Klinische Neurophysiologie 2011; 42 - P348
DOI: 10.1055/s-0031-1272795

Elektrophysiologische Diagnostik distaler Neuropathien mittels somatosensorisch evozierten Potentialen (SEP) der Nn. plantaris medialis et lateralis und peronaeus profundus: Methodologie und Normwerterstellung.

C. Frischholz 1, B. Liske 1, B.F. Harder 1, A. Melms 1
  • 1Tübingen

Einleitung: Die Ableitung von SEP des N. tibialis ist eine in der klinischen Routine etablierte Methode. Hierbei erfolgt eine elektrische Reizung am distalen Nervenstamm, ähnlich der neurographischen Diagnostik der Nn. tibialis, peronaeus oder suralis. Im frühen Verlauf einer distal symmetrischen Neuropathie bzw. bei weit distal liegendem sensiblem Gradienten zeigt die etablierte Neurophysiologie oftmals einen Normalbefund. Prinzipiell durch sensible orthodrome Neurografie messbar sind die Nn. plantaris medialis et lateralis und peronaeus profundus. Diese Methodik ist teilweise etabliert, stößt jedoch aufgrund untersuchungspraktischer Aspekte und aufgrund mit zunehmendem Alter früh abfallender Potentialamplitude an Grenzen. Die SEP-Diagnostik mit Stimulation der o.g. distalen Nerven ist als prinzipiell möglich beschrieben, aber weder klinisch noch in Form kontrollierter Studien untersucht. Ein wesentlicher Vorteil der SEP ist das meist gut ausgeprägte kortikale Potential aufgrund synaptischer Verstärkereffekte.
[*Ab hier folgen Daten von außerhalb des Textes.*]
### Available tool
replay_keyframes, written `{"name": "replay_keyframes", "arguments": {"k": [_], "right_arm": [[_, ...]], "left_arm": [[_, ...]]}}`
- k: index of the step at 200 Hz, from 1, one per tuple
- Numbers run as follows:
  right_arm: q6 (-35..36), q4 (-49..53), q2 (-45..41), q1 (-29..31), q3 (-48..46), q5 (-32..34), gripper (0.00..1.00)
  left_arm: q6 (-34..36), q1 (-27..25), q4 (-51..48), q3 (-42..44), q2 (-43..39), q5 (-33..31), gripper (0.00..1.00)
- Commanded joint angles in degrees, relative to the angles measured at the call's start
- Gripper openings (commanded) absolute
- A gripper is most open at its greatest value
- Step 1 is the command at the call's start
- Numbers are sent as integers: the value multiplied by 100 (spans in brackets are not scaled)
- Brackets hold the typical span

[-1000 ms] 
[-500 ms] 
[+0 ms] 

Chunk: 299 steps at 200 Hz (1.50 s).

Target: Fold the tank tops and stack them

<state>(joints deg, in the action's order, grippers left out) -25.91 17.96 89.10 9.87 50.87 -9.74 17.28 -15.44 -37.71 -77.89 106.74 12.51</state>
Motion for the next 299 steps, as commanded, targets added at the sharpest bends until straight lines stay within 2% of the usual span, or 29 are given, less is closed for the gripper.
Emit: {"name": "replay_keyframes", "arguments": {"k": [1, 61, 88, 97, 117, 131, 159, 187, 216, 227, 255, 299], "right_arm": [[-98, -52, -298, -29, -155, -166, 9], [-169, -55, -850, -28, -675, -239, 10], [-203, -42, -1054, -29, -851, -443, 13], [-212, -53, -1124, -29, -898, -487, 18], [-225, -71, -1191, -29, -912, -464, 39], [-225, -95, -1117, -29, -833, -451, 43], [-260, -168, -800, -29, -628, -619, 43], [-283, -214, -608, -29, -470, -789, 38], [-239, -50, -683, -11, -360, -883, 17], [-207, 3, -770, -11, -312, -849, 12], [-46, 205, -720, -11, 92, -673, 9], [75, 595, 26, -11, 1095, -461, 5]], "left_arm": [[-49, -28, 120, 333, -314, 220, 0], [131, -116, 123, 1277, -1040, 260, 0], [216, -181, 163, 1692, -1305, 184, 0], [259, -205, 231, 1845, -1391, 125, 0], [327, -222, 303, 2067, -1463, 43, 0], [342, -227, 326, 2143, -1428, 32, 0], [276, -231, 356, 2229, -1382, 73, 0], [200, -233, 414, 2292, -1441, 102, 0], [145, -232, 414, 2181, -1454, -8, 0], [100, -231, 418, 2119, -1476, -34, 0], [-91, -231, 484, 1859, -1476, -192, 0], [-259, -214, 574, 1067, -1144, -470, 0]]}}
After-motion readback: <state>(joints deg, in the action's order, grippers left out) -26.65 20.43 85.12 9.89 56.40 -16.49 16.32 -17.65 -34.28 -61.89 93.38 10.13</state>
Methoden: Es wurden bei freiwilligen gesunden Probanden – ohne klinische oder elektrophysiologische Zeichen einer Neuropathie und bei fehlendem Anhalt einer Hinterstrangläsion im Tibialis-SEP – alters- und körpergrößenabhängige Normwerttabellen der SEP durch Stimulation der Nn. plantaris medialis et lateralis und peronaeus profundus erstellt sowie mit der sensibel-orthodromen Neurografie verglichen. Es wurde die Ausfallswahrscheinlichkeit der SEP sowie der sensiblen Nervenaktionspotentiale (SNAP) abhängig vom Alter des Probanden berechnet. Zudem wurden die durch SEP-Latenzvergleich nach Stimulation der Nn. tibialis und plantaris medialis errechneten Nervenleitgeschwindigkeiten mit der neurographisch ermittelten verglichen. Ferner wurden Wiederholungsmessungen der SEP und sensiblen Neurografien zur Erfassung der Variabilität zweier Messungen durchgeführt.

Ergebnisse und Schlussfolgerungen: Die Ableitung der SEP der Nn. plantaris medialis et lateralis und peronaeus profundus ist technisch einfach, gut reproduzierbar und den sensiblen Neurografien der o.g. Nerven überlegen. Es eröffnet die Perspektive, symmetrische Neuropathien mit weit distalem Gradienten elektrophysiologisch im Sinne einer Frühdiagnostik zu erfassen. Zudem wird die elektrophysiologische Diagnostik lokalisierter Läsionen (z.B. Trauma, Engpasssyndrome) einzelner der distalen sensiblen Nerven möglich, selbst wenn beidseits kein SNAP mehr ableitbar ist.